Re-think what constitutes occupational lung disease

Public health

By Mardi Chapman

16 Nov 2017

Clinicians are urged to have a high degree of suspicion that the respiratory disease they see in their patients is caused by occupational exposures. And it’s not just asbestos or coal dust that are the concerns.

According to a Narrative Review in the MJA, about 15-20% of adult-onset asthma is attributable to occupational exposures, 15% of COPD and up to 30% of lung cancer.

Co-author Dr Ryan Hoy, a respiratory physician at Cabrini Health and research fellow in the School of Public Health at Monash University, told the limbic that people generally have a limited view of what constitutes occupational lung disease.

“We need to think broadly about what occupational respiratory hazards are…like flour in a bakery or animal allergens in a research laboratory. Those sorts of things can certainly cause asthma in someone who’s never had asthma before.”

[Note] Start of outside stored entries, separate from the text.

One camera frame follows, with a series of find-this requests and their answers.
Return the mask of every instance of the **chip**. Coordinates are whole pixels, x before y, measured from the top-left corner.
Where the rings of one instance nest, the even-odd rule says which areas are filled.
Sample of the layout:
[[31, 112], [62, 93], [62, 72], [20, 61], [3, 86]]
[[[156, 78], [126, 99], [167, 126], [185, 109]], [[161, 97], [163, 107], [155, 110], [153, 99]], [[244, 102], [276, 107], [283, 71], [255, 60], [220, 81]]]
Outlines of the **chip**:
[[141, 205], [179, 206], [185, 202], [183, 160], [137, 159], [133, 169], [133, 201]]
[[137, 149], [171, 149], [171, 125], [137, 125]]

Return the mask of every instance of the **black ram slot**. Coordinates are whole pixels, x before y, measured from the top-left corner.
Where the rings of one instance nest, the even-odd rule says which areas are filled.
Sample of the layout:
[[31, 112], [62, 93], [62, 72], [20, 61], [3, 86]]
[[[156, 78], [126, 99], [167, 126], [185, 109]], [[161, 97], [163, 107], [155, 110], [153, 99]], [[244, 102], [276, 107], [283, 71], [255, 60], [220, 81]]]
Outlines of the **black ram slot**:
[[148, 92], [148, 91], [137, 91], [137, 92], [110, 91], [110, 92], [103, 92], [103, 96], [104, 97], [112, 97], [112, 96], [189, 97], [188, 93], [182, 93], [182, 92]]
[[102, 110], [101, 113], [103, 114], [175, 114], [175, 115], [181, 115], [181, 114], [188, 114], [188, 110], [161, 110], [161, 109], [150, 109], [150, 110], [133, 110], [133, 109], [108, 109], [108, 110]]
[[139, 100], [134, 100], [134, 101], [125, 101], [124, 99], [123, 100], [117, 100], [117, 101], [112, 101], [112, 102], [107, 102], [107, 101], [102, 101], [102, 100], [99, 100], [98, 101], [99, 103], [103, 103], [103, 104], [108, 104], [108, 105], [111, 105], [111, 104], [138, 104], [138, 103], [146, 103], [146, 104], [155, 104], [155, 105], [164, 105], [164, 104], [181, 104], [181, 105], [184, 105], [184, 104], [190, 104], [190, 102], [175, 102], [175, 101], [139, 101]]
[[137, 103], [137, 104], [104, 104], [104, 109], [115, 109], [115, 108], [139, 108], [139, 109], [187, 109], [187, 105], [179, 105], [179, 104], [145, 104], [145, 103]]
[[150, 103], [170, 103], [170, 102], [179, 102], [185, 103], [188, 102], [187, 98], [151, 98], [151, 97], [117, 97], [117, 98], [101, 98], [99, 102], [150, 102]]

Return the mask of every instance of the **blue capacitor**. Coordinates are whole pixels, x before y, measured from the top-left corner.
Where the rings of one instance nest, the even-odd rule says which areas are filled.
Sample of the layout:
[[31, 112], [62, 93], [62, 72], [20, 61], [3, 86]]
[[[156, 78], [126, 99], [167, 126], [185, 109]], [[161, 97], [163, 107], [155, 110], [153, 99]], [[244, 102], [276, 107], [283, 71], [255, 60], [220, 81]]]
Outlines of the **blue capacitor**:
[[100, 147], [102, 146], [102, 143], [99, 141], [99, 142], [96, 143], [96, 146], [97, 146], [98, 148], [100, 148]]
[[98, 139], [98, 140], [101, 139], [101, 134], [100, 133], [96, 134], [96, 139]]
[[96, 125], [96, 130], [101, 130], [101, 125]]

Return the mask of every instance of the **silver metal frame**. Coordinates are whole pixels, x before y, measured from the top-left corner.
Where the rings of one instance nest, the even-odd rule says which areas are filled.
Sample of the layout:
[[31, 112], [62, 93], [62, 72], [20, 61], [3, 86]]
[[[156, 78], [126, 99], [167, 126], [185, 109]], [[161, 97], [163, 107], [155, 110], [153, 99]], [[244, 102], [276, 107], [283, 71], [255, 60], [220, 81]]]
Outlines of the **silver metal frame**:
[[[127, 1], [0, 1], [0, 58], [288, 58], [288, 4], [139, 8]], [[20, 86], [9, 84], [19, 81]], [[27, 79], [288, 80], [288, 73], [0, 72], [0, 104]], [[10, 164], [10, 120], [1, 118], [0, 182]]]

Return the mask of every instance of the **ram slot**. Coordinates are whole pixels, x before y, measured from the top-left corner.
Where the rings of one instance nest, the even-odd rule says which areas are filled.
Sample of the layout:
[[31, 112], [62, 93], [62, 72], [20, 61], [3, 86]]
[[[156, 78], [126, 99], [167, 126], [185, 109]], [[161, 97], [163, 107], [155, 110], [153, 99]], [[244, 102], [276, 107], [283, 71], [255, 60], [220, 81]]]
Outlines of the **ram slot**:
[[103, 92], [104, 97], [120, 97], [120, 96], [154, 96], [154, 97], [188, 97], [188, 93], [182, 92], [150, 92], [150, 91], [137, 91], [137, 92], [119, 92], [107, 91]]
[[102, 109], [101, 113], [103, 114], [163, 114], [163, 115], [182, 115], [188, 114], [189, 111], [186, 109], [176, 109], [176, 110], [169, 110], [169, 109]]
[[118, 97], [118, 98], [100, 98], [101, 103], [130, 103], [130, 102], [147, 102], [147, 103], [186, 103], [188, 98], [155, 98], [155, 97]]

“In the food industry there is quite a range of exposures. There are very clear reports that cooking crustaceans like snow crab can cause the development of occupational asthma.”

The Review also highlighted the potential for pre-existing asthma to be worsened by workplace exposures.

“It comes back to taking a good occupational history and finding out how much of a problem those non-specific things might be like a lot of physical exertion with some jobs or workplace bullying which can worsen asthma control.”

Dr Hoy, also first author on a recent report of silicosis cases in relatively young workers cutting and polishing artificial stone kitchen benchtops, said identifying workplace respiratory hazards was the first step towards informing prevention activities.

“Through identifying the cause of those cases of silicosis now hopefully intervention in that industry to reduce exposure will mean fewer workers will develop the disease.”

“The problem we have in Australia is that those cases are not well documented, there is no recording of the number of cases or the industry where they are occurring.”

He said the TSANZ and Lung Foundation Australia supported the development of a national registry of occupational lung diseases.

The Review also covered less common conditions such as obliterative bronchiolitis and interstitial lung disease, which could also be caused by occupational exposures.

“Nearly all respiratory diseases can be caused by occupational exposures so it should be a very standard part of history taking. We take a smoking history when we see anybody with a respiratory disease but we should also be taking a thorough occupational history too.”